Exercise description: Give all of the data below again exactly, and drop the images.

::::::

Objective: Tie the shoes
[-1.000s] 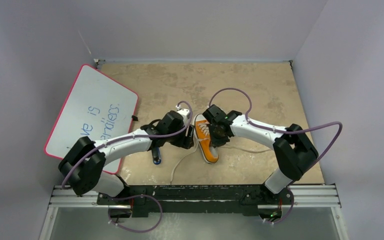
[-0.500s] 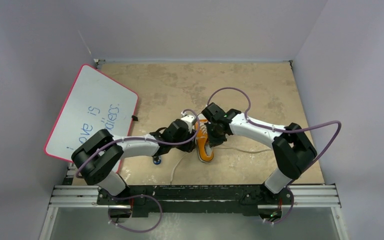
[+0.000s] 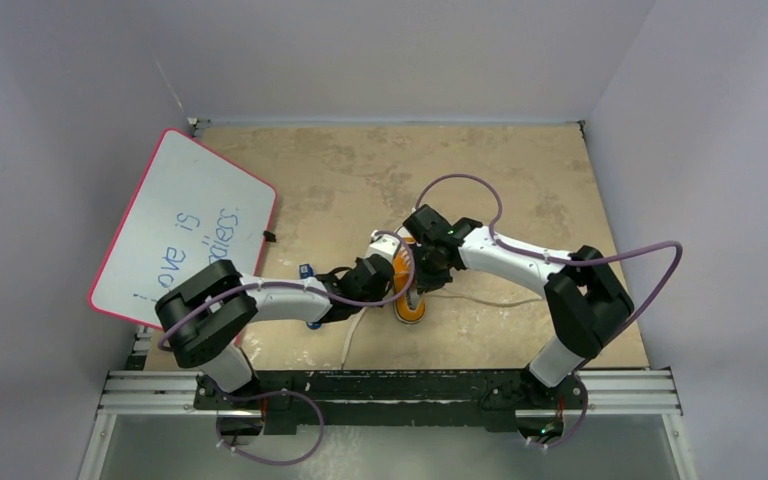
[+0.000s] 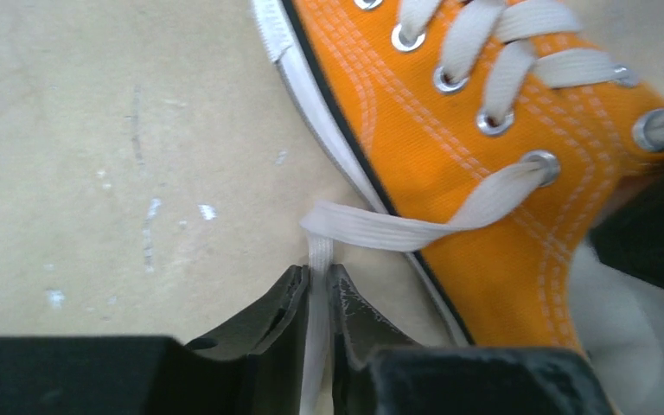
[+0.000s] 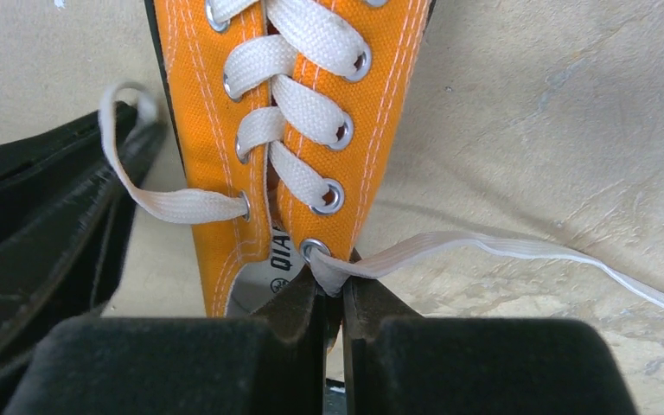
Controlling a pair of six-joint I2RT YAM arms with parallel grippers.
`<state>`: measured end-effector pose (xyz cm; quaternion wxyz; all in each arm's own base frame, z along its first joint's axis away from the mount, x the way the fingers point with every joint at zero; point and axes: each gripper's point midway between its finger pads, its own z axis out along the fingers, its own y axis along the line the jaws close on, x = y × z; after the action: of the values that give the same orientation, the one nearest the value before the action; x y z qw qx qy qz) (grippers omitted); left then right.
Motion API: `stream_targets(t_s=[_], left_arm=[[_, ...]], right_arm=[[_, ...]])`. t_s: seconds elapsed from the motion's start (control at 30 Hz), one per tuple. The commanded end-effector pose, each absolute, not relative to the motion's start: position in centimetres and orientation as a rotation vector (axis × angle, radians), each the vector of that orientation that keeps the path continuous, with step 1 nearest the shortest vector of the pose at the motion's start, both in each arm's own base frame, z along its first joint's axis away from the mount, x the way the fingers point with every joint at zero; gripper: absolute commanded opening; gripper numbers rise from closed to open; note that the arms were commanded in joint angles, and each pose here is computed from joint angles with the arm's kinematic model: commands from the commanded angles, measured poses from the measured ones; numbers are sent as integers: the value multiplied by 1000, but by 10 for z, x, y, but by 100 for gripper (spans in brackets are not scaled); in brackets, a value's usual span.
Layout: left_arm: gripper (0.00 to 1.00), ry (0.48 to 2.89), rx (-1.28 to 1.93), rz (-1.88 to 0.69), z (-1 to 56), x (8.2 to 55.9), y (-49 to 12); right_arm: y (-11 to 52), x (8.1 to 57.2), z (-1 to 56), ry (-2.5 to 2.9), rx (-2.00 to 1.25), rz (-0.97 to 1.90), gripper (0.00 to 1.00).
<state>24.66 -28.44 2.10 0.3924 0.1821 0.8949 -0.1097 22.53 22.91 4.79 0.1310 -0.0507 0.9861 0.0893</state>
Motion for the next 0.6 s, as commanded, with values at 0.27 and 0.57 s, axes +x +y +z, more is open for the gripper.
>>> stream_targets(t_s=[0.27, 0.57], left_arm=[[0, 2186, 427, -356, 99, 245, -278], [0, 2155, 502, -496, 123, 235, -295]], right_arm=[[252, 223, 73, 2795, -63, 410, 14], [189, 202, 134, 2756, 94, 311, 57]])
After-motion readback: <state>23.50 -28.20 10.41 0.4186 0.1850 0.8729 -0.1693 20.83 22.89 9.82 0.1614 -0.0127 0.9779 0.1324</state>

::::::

Expected answer:
Objective: Tie the shoes
[-1.000s] 
[-0.500s] 
[+0.000s] 
[+0.000s] 
[+0.000s] 
Controlling a pair of six-joint I2RT YAM arms with parallel grippers.
`<state>`: measured end-effector pose (xyz cm; quaternion wxyz; all in each arm's own base frame, z along its first joint's axis away from the mount, x the way the fingers point with every joint at zero; point and axes: each gripper's point midway between its finger pads, its own z axis out along the fingers, its own y axis along the line the jaws close on, x = y × z; after the action: of the values that give the same orientation, the one nearest the value before the action; x y z qw qx qy qz) (grippers omitted); left then right.
Motion API: `stream_targets(t_s=[_], left_arm=[[_, ...]], right_arm=[[_, ...]])`. t_s: seconds elapsed from the motion's start (control at 30 Hz), one per tuple. The commanded end-effector pose, each absolute, not relative to the motion's start: position in centimetres and orientation as a rotation vector (axis × angle, radians), each the vector of that orientation that keeps the path continuous, with step 1 nearest the shortest vector of the pose at the motion's start, both in each arm's own base frame, z along its first joint's axis away from the mount, x the way the fingers point with every joint at zero; gripper: absolute commanded opening; gripper numbers rise from closed to open; note that the arms were commanded in joint angles, and each pose here is computed from joint angles with the arm's kinematic model: commands from the commanded angles, measured poses from the measured ones; numbers are sent as integers: the value multiplied by 1000, but by 10 for z, x, y, but by 100 for gripper (spans in brackets are not scaled); in brackets, a value's usual span.
Layout: left_arm: gripper (0.00 to 1.00), ry (0.48 to 2.89), rx (-1.28 to 1.93), rz (-1.88 to 0.69), z (-1 to 56), x (8.2 to 55.9), y (-49 to 12); right_arm: y (-11 to 52), x (8.1 to 57.2), z (-1 to 56), ry (-2.5 to 2.9), rx (-2.00 to 1.25), rz (-0.97 to 1.90), gripper (0.00 to 1.00).
<state>24.66 -28.44 2.10 0.3924 0.1821 0.8949 -0.1097 22.53 22.91 4.79 0.1310 -0.0507 0.9861 0.0893</state>
Motion for the next 0.6 s, as commanded, with values at 0.27 and 0.57 s, axes +x +y +z, more is open for the gripper.
>>> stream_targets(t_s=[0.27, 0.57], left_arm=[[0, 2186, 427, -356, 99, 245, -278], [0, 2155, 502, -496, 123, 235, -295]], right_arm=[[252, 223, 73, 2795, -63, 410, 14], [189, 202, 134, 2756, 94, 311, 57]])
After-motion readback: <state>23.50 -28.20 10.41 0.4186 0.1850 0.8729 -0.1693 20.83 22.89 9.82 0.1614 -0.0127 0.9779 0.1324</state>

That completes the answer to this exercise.